Five ecologically rich and unique islands off the coast of Southern California are collectively known as Channel Islands National Park. Visiting requires a bit more planning as you need to pick an island and reserve a seat on ferry or plane to get there. For our first time visiting we chose the largest of the islands, Santa Cruz, three times the size of Manhattan and the largest island in California there would be plenty to do. We chose to book a ferry with Island Packers leaving from the NPS Visitor’s Center in Santa Barbara and it was a wonderful scenic trip.
On a grey foggy day the drizzle couldn’t dampen the dolphins mood, gleefully frolicking by our boat.

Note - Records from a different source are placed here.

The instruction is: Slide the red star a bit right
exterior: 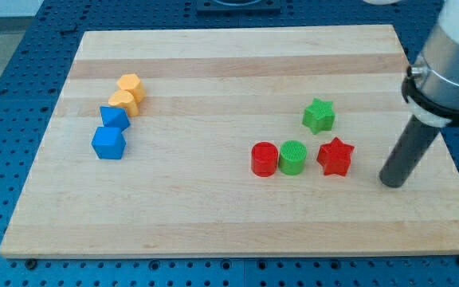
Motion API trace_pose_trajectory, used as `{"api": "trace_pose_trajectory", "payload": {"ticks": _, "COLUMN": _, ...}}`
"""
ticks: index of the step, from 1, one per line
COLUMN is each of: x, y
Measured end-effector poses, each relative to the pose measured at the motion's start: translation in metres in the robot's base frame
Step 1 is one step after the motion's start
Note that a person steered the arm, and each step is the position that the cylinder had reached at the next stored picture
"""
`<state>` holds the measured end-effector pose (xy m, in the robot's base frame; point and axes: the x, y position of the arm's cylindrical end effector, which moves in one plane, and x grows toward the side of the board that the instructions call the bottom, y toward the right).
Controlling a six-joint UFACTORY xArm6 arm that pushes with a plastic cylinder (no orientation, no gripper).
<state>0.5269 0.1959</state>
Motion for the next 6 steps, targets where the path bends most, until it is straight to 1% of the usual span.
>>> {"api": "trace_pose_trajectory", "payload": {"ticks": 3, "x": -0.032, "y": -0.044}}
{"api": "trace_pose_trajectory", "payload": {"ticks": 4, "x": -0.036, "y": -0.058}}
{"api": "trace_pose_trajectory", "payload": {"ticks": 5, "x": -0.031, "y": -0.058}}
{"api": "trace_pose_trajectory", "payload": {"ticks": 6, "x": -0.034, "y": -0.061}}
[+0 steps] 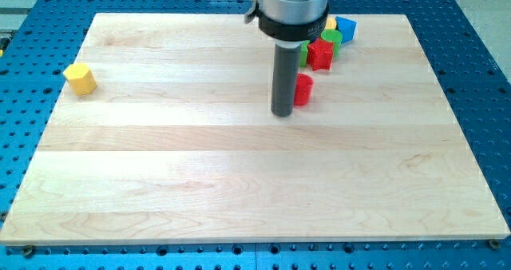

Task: Slide the red circle to the right of the red star

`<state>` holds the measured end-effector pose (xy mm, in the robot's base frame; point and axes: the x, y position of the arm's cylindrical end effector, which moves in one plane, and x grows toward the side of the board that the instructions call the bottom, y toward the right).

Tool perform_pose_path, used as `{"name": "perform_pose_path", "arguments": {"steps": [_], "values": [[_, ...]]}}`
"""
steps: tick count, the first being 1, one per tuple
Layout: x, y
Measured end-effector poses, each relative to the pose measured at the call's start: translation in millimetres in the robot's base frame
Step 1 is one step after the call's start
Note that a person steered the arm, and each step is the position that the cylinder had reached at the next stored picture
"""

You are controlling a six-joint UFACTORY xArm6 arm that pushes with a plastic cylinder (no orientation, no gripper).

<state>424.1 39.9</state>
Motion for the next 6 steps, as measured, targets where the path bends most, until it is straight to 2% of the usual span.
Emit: {"name": "perform_pose_path", "arguments": {"steps": [1, 2, 3, 5, 6], "values": [[0, -71], [-2, 17], [-27, 74], [-40, 104], [-31, 119]]}}
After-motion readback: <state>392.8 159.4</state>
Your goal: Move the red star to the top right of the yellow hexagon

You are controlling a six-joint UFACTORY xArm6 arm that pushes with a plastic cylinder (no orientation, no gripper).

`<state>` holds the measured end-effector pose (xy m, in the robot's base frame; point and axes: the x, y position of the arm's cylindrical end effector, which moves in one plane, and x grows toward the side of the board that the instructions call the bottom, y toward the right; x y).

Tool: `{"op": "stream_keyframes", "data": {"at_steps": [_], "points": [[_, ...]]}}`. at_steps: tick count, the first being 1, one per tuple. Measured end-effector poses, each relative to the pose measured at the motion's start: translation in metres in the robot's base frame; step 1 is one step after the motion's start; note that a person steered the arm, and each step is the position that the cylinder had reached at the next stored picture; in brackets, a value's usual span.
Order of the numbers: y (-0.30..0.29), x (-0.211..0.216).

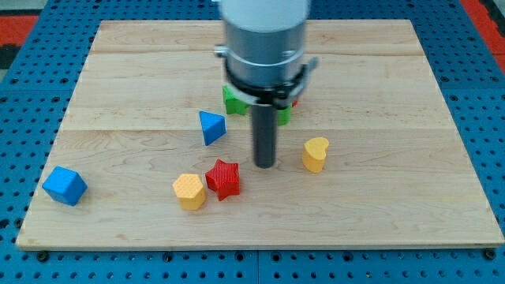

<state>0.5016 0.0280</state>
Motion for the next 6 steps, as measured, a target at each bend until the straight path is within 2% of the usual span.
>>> {"op": "stream_keyframes", "data": {"at_steps": [1, 3, 4, 5, 6], "points": [[-0.005, 0.014], [-0.140, 0.040], [-0.154, 0.049], [-0.101, 0.050], [-0.087, 0.081]]}}
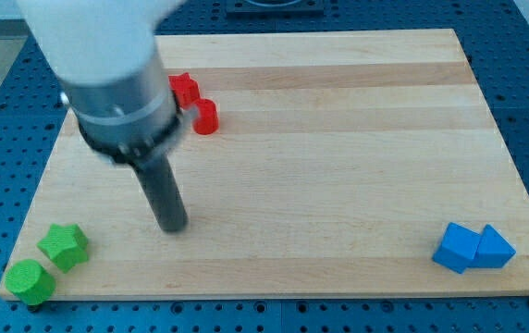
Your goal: Move the arm to the bottom left corner
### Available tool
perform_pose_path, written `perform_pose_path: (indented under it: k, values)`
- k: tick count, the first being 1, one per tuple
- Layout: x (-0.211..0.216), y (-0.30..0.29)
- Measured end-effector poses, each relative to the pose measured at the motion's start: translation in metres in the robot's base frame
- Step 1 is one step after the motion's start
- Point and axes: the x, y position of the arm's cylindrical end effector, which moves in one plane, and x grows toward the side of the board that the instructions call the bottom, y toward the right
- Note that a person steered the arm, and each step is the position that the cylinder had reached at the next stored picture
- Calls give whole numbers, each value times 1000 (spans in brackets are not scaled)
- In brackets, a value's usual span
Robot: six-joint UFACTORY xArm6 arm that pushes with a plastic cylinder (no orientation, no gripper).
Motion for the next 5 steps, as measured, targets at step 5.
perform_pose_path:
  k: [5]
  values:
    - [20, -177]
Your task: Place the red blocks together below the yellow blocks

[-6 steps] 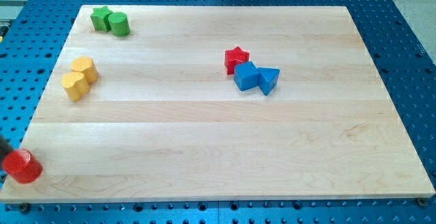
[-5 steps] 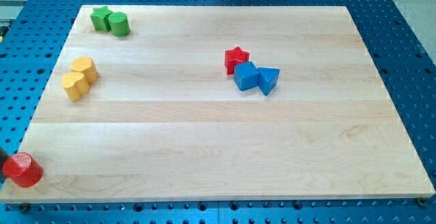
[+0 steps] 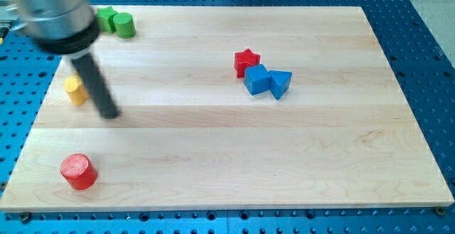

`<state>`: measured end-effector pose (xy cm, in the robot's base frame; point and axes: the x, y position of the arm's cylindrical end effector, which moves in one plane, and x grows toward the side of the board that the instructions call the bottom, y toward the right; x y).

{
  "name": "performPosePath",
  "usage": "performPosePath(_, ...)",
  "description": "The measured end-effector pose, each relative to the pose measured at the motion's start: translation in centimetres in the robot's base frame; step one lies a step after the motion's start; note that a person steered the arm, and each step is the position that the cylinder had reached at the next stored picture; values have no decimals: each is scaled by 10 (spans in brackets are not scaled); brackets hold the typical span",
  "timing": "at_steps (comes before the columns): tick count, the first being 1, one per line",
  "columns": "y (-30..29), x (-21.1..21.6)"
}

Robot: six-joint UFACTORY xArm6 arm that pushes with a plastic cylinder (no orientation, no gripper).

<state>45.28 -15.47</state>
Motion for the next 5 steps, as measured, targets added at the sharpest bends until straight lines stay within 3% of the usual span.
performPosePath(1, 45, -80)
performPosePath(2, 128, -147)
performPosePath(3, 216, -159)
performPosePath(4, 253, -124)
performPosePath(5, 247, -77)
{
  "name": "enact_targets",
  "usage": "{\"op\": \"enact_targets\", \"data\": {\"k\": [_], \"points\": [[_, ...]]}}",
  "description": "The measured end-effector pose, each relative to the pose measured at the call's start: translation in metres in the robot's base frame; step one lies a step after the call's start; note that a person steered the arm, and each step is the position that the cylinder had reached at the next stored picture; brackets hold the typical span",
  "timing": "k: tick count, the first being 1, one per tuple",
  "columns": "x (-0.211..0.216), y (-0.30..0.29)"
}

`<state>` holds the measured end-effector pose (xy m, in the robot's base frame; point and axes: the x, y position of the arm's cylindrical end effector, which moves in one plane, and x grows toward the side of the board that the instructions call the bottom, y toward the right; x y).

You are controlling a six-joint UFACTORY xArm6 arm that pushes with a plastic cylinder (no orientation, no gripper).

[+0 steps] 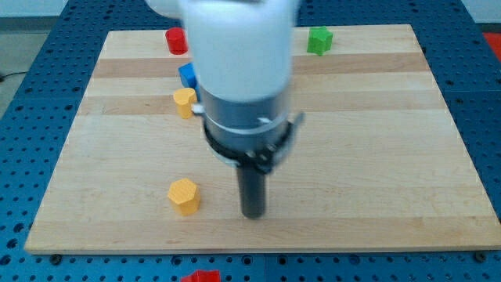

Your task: Move the yellow hexagon diagonally to the bottom left of the yellow heart

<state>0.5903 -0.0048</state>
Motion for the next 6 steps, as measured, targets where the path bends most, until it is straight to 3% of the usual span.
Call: {"op": "enact_targets", "data": {"k": [2,3,4,5,6], "points": [[-0.035,-0.119],[0.004,-0.098],[0.009,-0.141],[-0.022,-0.171],[-0.029,-0.126]]}}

Arriving on the island there are plenty of hiking trails, but for camping and kayaking you must plan in advance. Kayaking could prove to be incredible because one of the largest sea caves in the world is located on the island – Painted Cave – and there is an abundance of marine life nearby.
Since it was our first time and we weren’t staying overnight, we chose to simply hike and explore. Smugglers Cove was first on the list a 7.5 mile trail leading to a remote beach.
Along the way we had a chance to admire the flora and fauna, while we didn’t see the endemic scrub-jay (there are 60 species found only on this island), we did see plenty of hummingbirds (my favorite!).
The hike offered varying terrain and phenomenal views of what I dubbed the Hershey Kiss islands not far off the coast.
The rolling hills were a great work out and the final downhill stretch brings you to a secluded beach with chunky multicolored stones and turquoise water – the perfect private picnic spot.
Our way back was filled with a different perspective on the rugged mountain range.
Santa Cruz has the highest peak of all the islands at 2,450 ft – Diablo Peak. We meandered off a herd trail to look down over to the stoic cliffs and sea arches, and spotted some adorable sleepy husky seals.
With extra time to spare we decided to do a second hike, Cavern Point Loop trail at 2 miles. Quickly gain some elevation – but then it’s a smooth hike from high above. Feast your eyes on seriously gorgeous sea cliffs, stark and unforgiving.
I swear one looked exactly like the profile of a man gazing out into the ocean, but I always love finding faces in the stones.
An incredible panorama peaking into the caves, just be careful by the edge because it’s a long way down.
Not wasting a precious moment on this island, our last venture was to explore the historical remnants right near where the ferry would be departing. The island has a long history of human inhabitation for thousands of years by Native Americans and more recently by European settlers as a sheep ranch.
This was the last national park on west coast road trip and although California has many bigger names in the NPS, Channel Islands was an unforgettable experience filled with natural splendor – far away from the crowds, yet so close to Los Angeles, our final destination.